Perhaps that helps to explain why, despite the 2013 attack at Nairobi's Westgate mall, security in the capital remains noticeably lax.
At Wilson airport this week, a porter helpfully offered to smuggle my bag on to a plane without going through the scanners. When I asked him why, he shrugged and said: "Oh, I thought you were carrying guns."
And yet you could argue that Kenya's leaders must have known all this was on the horizon.
For two decades Kenya managed to live alongside one of the world's most anarchic countries. It took in vast numbers of Somali refugees, many of them lived in giant camps near the border, supported by the UN and international NGOs, and helping to stimulate the local economy.
But Somalia's chaos stayed, for the most part, outside of Kenya.
Then, in 2011, the government's patience snapped - partly due to a series of kidnappings along Kenya's tourist-dependent coast.
Troops were sent into Somalia and Kenya's government quickly found itself neck-deep in the murky world of clan politics and patronage, buffer zones, spheres of influence, and the need strike deals with "friendly" warlords.
Since then, al-Shabab has lashed out repeatedly at Kenya.
Revenge is part of it. But some would argue that the focus on Kenya is actually a sign of al-Shabab's current weakness, as it loses territory within Somalia to African Union forces and an increasingly confident central government, and seeks to project the illusion of strength elsewhere.
Then there is the fact that al-Shabab is no longer a purely cross-border operation.
It has established deep roots (as President Uhuru Kenyatta acknowledged again on Saturday) within Kenya - roots nourished by the activities of Kenya's heavy-handed security forces and by the growing sense of alienation felt by young men in marginalised communities along the Somali border and the coast.
Nationalistic urges
And then there is Greater Somalia.
It is no secret - indeed it is enshrined in the five-pointed star on the national flag - that Somalis have always cherished the idea of one day uniting all the ethnic Somali regions taken from it at the end of the colonial era - in Ethiopia, Kenya and Djibouti, along with Somaliland - into one Greater Somalia stretching across the Horn of Africa.

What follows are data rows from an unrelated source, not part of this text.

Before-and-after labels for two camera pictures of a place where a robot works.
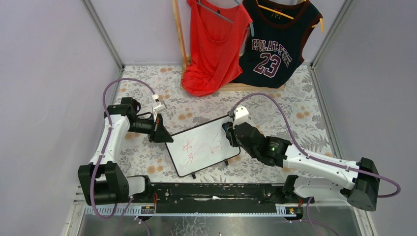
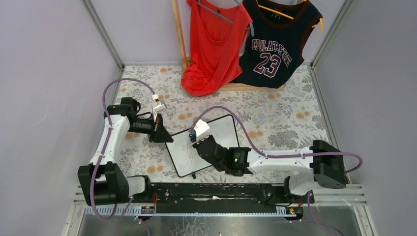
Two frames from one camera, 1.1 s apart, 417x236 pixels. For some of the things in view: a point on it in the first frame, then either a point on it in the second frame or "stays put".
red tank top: [218, 37] stays put
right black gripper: [232, 135] to [202, 144]
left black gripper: [155, 128] stays put
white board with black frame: [198, 148] stays put
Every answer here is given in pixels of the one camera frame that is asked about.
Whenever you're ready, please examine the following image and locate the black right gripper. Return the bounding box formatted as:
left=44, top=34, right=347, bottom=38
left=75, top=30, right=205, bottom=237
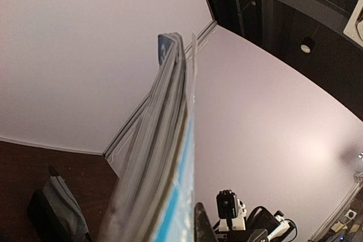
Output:
left=215, top=206, right=297, bottom=241

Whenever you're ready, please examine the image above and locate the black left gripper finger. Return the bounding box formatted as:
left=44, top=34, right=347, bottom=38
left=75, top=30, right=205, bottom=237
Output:
left=194, top=202, right=217, bottom=242

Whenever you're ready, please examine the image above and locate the blue white bottom book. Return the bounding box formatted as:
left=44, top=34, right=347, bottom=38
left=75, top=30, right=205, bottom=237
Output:
left=98, top=31, right=199, bottom=242

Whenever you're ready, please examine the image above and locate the grey fabric pouch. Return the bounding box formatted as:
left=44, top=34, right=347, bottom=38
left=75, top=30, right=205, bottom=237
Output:
left=43, top=165, right=92, bottom=241

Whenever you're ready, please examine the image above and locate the black ceiling lamp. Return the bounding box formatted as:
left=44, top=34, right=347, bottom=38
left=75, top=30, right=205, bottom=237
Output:
left=300, top=37, right=315, bottom=54

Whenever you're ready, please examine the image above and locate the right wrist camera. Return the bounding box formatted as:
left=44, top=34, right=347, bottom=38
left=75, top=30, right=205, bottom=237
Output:
left=213, top=189, right=247, bottom=232

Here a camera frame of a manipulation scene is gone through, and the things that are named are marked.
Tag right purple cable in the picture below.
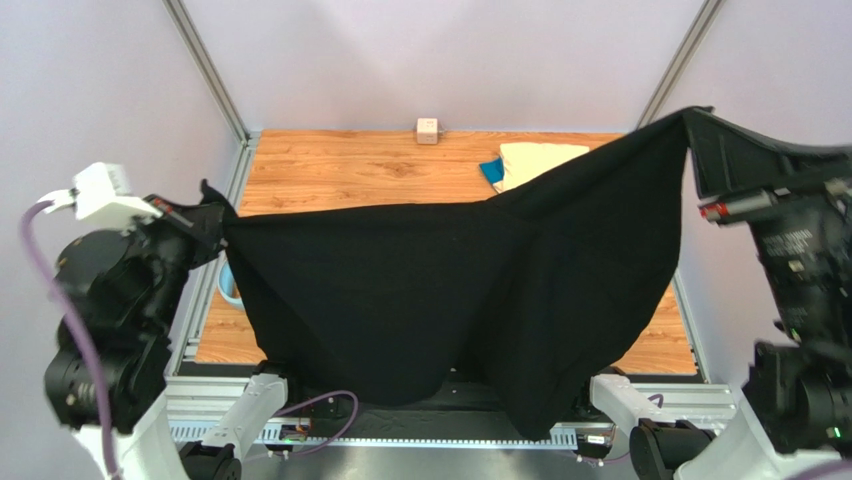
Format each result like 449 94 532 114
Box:
575 392 667 466

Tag aluminium frame rail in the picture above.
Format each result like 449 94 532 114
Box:
165 376 736 479

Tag blue folded t shirt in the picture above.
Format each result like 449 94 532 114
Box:
479 157 505 192

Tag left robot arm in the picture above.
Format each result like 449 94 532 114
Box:
44 183 288 479

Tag cream folded t shirt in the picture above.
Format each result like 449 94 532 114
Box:
495 142 590 193

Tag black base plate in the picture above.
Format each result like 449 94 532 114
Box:
175 361 704 442

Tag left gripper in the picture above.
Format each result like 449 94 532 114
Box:
121 189 229 332

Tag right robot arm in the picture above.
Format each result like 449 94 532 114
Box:
589 107 851 479

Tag light blue headphones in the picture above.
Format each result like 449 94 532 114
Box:
216 261 245 312

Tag small beige cube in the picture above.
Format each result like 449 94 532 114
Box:
415 117 441 145

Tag black t shirt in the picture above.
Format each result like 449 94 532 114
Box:
223 109 689 440

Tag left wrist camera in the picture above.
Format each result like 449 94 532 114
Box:
39 162 163 232

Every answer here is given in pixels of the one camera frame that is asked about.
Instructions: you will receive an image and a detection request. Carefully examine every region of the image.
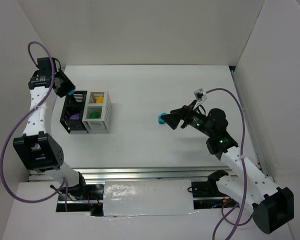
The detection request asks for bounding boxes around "teal oval lego brick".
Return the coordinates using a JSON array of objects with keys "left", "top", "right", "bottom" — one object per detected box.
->
[{"left": 157, "top": 112, "right": 167, "bottom": 125}]

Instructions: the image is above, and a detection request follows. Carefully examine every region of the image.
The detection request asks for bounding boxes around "purple printed oval lego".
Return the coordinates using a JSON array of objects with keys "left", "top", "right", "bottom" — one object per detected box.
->
[{"left": 69, "top": 113, "right": 80, "bottom": 120}]

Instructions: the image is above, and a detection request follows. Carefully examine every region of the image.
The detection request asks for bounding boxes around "yellow oval lego brick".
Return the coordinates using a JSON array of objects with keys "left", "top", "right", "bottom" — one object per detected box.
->
[{"left": 95, "top": 96, "right": 104, "bottom": 104}]

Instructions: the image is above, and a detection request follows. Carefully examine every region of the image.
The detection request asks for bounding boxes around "green rounded lego brick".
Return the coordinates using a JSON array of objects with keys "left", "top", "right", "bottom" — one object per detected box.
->
[{"left": 89, "top": 112, "right": 100, "bottom": 119}]

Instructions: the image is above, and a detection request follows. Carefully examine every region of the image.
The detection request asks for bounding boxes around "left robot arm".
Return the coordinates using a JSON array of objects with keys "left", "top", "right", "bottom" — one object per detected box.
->
[{"left": 13, "top": 57, "right": 86, "bottom": 200}]

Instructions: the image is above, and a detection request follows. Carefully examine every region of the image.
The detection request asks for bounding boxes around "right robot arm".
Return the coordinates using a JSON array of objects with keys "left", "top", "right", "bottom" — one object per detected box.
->
[{"left": 161, "top": 105, "right": 294, "bottom": 234}]

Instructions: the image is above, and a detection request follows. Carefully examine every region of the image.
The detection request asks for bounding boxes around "black slotted container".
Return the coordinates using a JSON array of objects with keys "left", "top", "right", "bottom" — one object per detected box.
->
[{"left": 59, "top": 90, "right": 88, "bottom": 134}]

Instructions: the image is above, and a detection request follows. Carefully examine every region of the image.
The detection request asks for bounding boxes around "white slotted container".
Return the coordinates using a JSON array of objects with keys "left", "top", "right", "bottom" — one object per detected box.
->
[{"left": 82, "top": 90, "right": 112, "bottom": 134}]

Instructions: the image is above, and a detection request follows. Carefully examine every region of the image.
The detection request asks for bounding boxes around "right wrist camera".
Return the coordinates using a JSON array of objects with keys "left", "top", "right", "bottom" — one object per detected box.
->
[{"left": 193, "top": 88, "right": 207, "bottom": 110}]

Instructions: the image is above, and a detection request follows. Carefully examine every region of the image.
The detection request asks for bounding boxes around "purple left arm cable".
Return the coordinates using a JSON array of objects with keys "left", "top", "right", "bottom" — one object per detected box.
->
[{"left": 0, "top": 41, "right": 70, "bottom": 213}]

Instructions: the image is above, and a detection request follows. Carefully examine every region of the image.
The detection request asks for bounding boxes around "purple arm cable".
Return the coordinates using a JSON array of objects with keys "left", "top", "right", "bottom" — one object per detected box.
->
[
  {"left": 0, "top": 41, "right": 70, "bottom": 213},
  {"left": 204, "top": 87, "right": 248, "bottom": 240}
]

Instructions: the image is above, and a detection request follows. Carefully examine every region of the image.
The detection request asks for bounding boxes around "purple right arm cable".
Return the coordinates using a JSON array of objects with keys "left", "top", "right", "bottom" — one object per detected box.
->
[{"left": 204, "top": 87, "right": 248, "bottom": 240}]

Al-Shabab may publicly espouse a global jihadist agenda, but it too is motivated by deeply nationalistic urges.
By attacking non-Muslim students in Garissa, the militants may well have been seeking - in their warped way - to promote the fortunes of Greater Somalia, by sowing divisions between ethnic Somalis and other Kenyans in the area.
Not that there was any hint in Garissa this week, that the militants were succeeding. Quite the opposite.
Yes, it was disappointing to see the way the surviving students were treated by the authorities here - forced to camp out for two days before being bussed out of town.
Surely they deserved better than that. One suspects wealthier students, at a more prestigious college, would have received more prompt support.
But overall such horrific incidents still seem more likely to foster national unity, to bring communities together in shared revulsion, than to divide.